= Action item =
Copy out the lines of the material that include the string "blue".

= Records for this exercise =
──────────

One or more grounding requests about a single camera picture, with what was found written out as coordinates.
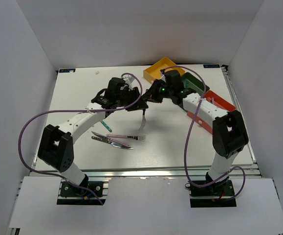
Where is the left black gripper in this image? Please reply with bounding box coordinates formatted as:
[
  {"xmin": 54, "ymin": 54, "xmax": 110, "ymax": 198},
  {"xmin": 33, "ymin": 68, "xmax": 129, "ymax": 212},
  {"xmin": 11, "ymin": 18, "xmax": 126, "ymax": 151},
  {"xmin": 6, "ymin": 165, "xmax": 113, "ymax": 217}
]
[{"xmin": 115, "ymin": 87, "xmax": 149, "ymax": 112}]

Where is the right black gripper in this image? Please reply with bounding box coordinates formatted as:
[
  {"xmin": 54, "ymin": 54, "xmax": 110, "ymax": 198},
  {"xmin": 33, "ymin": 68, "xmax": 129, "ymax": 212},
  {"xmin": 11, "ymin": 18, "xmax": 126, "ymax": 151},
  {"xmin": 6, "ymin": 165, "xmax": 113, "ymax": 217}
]
[{"xmin": 143, "ymin": 79, "xmax": 174, "ymax": 103}]

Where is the green handled knife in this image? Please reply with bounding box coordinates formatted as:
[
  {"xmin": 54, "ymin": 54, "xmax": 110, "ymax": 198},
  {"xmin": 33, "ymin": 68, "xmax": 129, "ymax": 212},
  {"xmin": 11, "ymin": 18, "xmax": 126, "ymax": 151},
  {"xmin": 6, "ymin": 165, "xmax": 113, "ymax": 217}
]
[{"xmin": 100, "ymin": 121, "xmax": 112, "ymax": 132}]

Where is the dark handled fork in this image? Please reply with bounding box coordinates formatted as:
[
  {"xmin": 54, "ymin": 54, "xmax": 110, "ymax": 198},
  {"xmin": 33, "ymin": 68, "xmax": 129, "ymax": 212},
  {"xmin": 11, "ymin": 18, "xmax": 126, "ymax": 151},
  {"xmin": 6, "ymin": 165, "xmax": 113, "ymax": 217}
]
[{"xmin": 138, "ymin": 109, "xmax": 147, "ymax": 131}]

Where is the pink handled fork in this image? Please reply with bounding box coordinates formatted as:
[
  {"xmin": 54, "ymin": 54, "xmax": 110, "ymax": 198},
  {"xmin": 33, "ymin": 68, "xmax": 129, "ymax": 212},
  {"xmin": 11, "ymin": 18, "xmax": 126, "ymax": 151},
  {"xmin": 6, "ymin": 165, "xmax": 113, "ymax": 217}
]
[{"xmin": 107, "ymin": 134, "xmax": 146, "ymax": 141}]

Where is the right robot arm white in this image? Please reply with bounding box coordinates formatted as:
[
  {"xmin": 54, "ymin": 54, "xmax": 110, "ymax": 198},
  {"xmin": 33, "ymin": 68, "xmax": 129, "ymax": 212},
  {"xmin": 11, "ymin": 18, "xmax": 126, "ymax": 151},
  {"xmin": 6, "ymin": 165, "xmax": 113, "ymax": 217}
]
[{"xmin": 142, "ymin": 70, "xmax": 249, "ymax": 195}]

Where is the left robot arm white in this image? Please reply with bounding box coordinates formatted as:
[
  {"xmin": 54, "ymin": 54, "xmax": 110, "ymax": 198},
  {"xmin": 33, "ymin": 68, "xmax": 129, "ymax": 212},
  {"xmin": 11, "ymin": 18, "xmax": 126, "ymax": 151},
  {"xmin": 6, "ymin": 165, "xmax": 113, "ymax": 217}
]
[{"xmin": 37, "ymin": 73, "xmax": 143, "ymax": 195}]

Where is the yellow container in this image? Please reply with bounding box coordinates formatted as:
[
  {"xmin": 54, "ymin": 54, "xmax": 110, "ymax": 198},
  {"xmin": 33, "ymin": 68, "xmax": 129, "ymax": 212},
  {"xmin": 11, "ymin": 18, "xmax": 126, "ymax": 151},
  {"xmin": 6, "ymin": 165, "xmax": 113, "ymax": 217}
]
[{"xmin": 143, "ymin": 57, "xmax": 176, "ymax": 84}]

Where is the green container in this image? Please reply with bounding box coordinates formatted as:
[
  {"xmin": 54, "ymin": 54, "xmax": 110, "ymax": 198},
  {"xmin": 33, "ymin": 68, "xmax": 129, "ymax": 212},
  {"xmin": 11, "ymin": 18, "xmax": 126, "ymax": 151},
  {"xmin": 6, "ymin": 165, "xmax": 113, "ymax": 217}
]
[{"xmin": 181, "ymin": 72, "xmax": 204, "ymax": 95}]

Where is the right blue table label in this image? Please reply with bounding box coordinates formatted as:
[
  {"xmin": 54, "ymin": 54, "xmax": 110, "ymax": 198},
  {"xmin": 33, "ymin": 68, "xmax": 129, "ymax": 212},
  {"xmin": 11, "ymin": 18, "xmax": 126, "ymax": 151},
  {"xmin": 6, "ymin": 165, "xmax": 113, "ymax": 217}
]
[{"xmin": 203, "ymin": 64, "xmax": 220, "ymax": 69}]

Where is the blue table label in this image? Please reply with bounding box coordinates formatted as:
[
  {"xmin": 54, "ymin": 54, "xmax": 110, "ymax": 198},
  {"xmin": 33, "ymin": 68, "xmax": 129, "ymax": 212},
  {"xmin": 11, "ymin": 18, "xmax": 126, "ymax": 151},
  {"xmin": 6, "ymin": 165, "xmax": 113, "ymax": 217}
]
[
  {"xmin": 203, "ymin": 64, "xmax": 220, "ymax": 69},
  {"xmin": 58, "ymin": 68, "xmax": 76, "ymax": 73}
]

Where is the orange container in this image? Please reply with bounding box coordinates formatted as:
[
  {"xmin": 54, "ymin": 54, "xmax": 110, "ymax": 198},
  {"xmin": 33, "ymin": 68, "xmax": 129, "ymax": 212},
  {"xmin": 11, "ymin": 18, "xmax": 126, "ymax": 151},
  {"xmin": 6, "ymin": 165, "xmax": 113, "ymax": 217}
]
[{"xmin": 183, "ymin": 90, "xmax": 236, "ymax": 135}]

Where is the left blue table label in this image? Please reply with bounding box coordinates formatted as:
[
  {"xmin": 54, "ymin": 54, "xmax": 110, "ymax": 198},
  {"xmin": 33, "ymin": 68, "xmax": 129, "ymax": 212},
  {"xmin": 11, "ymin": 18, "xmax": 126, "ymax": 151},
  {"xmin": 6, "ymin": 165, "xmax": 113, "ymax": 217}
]
[{"xmin": 58, "ymin": 68, "xmax": 76, "ymax": 73}]

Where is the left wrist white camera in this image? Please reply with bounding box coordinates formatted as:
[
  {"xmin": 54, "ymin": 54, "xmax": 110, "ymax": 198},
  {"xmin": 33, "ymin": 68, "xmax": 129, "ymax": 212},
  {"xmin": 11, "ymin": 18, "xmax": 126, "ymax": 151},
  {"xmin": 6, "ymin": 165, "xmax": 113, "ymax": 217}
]
[{"xmin": 121, "ymin": 74, "xmax": 135, "ymax": 87}]

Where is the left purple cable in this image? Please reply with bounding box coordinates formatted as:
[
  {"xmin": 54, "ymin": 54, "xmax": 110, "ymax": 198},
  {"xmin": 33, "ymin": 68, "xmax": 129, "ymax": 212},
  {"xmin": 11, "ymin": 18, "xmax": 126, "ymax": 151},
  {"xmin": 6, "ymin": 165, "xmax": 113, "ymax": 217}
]
[{"xmin": 18, "ymin": 72, "xmax": 143, "ymax": 205}]

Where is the purple cable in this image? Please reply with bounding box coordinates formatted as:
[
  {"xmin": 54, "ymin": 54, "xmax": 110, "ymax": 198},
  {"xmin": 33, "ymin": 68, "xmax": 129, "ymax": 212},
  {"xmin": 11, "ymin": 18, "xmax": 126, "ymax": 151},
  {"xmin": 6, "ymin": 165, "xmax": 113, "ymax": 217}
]
[
  {"xmin": 160, "ymin": 65, "xmax": 246, "ymax": 201},
  {"xmin": 18, "ymin": 72, "xmax": 143, "ymax": 205}
]

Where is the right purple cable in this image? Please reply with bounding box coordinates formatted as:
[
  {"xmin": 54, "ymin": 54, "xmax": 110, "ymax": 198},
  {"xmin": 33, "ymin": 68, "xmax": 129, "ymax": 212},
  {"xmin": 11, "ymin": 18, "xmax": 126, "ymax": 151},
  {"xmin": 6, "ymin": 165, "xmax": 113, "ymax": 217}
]
[{"xmin": 160, "ymin": 65, "xmax": 246, "ymax": 201}]

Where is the pink handled knife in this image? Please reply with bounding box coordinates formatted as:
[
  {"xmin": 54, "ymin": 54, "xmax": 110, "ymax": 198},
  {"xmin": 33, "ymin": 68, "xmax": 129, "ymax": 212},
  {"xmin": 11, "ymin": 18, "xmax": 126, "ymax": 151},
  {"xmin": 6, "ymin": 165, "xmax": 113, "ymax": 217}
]
[{"xmin": 92, "ymin": 131, "xmax": 132, "ymax": 149}]

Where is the dark handled knife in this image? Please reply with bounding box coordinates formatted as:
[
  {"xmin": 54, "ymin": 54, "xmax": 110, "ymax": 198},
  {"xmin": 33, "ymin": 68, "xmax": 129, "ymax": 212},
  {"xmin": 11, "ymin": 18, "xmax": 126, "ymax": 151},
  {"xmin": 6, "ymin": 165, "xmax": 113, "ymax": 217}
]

──────────

= Reply =
Where is the right blue table label in this image? Please reply with bounding box coordinates formatted as:
Where is the blue table label in this image? Please reply with bounding box coordinates formatted as:
Where is the left blue table label in this image? Please reply with bounding box coordinates formatted as:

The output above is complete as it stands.